→ **Assignment**: Give a verbatim repeat of the lines that run from the line containing "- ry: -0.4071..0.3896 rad" to the end of the data below.
═════ Data excerpt ═════
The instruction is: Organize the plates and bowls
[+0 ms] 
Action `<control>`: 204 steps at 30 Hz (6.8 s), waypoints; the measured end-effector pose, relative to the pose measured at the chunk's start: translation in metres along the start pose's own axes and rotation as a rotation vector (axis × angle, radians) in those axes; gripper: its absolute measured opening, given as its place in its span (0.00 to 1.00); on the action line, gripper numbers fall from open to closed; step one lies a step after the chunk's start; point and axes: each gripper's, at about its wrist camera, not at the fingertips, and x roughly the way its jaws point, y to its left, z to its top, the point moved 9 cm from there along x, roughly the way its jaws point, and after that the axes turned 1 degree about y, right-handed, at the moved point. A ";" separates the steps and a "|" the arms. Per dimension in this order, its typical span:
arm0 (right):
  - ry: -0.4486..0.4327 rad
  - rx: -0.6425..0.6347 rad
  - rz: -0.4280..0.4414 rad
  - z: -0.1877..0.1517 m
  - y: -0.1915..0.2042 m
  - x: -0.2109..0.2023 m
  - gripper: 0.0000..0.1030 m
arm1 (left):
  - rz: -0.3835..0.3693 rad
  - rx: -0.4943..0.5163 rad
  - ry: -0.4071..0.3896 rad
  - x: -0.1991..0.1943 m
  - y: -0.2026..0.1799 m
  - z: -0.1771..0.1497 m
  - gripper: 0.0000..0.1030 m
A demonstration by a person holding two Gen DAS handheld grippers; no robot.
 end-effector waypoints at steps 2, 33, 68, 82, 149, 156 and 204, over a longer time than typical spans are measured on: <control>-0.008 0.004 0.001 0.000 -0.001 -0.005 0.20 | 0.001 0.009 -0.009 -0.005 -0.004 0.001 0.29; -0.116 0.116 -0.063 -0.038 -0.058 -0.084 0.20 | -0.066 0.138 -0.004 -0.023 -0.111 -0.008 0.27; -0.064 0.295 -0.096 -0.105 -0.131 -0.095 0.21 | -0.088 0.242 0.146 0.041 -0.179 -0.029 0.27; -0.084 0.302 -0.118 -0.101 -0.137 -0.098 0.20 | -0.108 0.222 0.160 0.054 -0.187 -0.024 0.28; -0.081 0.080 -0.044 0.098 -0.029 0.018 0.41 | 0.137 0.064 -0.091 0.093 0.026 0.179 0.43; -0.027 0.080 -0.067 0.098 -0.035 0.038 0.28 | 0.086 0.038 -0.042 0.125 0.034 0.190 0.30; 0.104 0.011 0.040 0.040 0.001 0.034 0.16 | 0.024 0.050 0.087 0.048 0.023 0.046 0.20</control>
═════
→ **Written response**:
  - ry: -0.4071..0.3896 rad
  - x: -0.1991..0.1943 m
  - y: -0.2026..0.1799 m
  - z: -0.1771..0.1497 m
  - gripper: 0.0000..0.1030 m
A demonstration by a person holding two Gen DAS handheld grippers; no robot.
 end-effector waypoints at steps 2, 33, 68, 82, 149, 156 and 204, over a longer time than typical spans are measured on: <control>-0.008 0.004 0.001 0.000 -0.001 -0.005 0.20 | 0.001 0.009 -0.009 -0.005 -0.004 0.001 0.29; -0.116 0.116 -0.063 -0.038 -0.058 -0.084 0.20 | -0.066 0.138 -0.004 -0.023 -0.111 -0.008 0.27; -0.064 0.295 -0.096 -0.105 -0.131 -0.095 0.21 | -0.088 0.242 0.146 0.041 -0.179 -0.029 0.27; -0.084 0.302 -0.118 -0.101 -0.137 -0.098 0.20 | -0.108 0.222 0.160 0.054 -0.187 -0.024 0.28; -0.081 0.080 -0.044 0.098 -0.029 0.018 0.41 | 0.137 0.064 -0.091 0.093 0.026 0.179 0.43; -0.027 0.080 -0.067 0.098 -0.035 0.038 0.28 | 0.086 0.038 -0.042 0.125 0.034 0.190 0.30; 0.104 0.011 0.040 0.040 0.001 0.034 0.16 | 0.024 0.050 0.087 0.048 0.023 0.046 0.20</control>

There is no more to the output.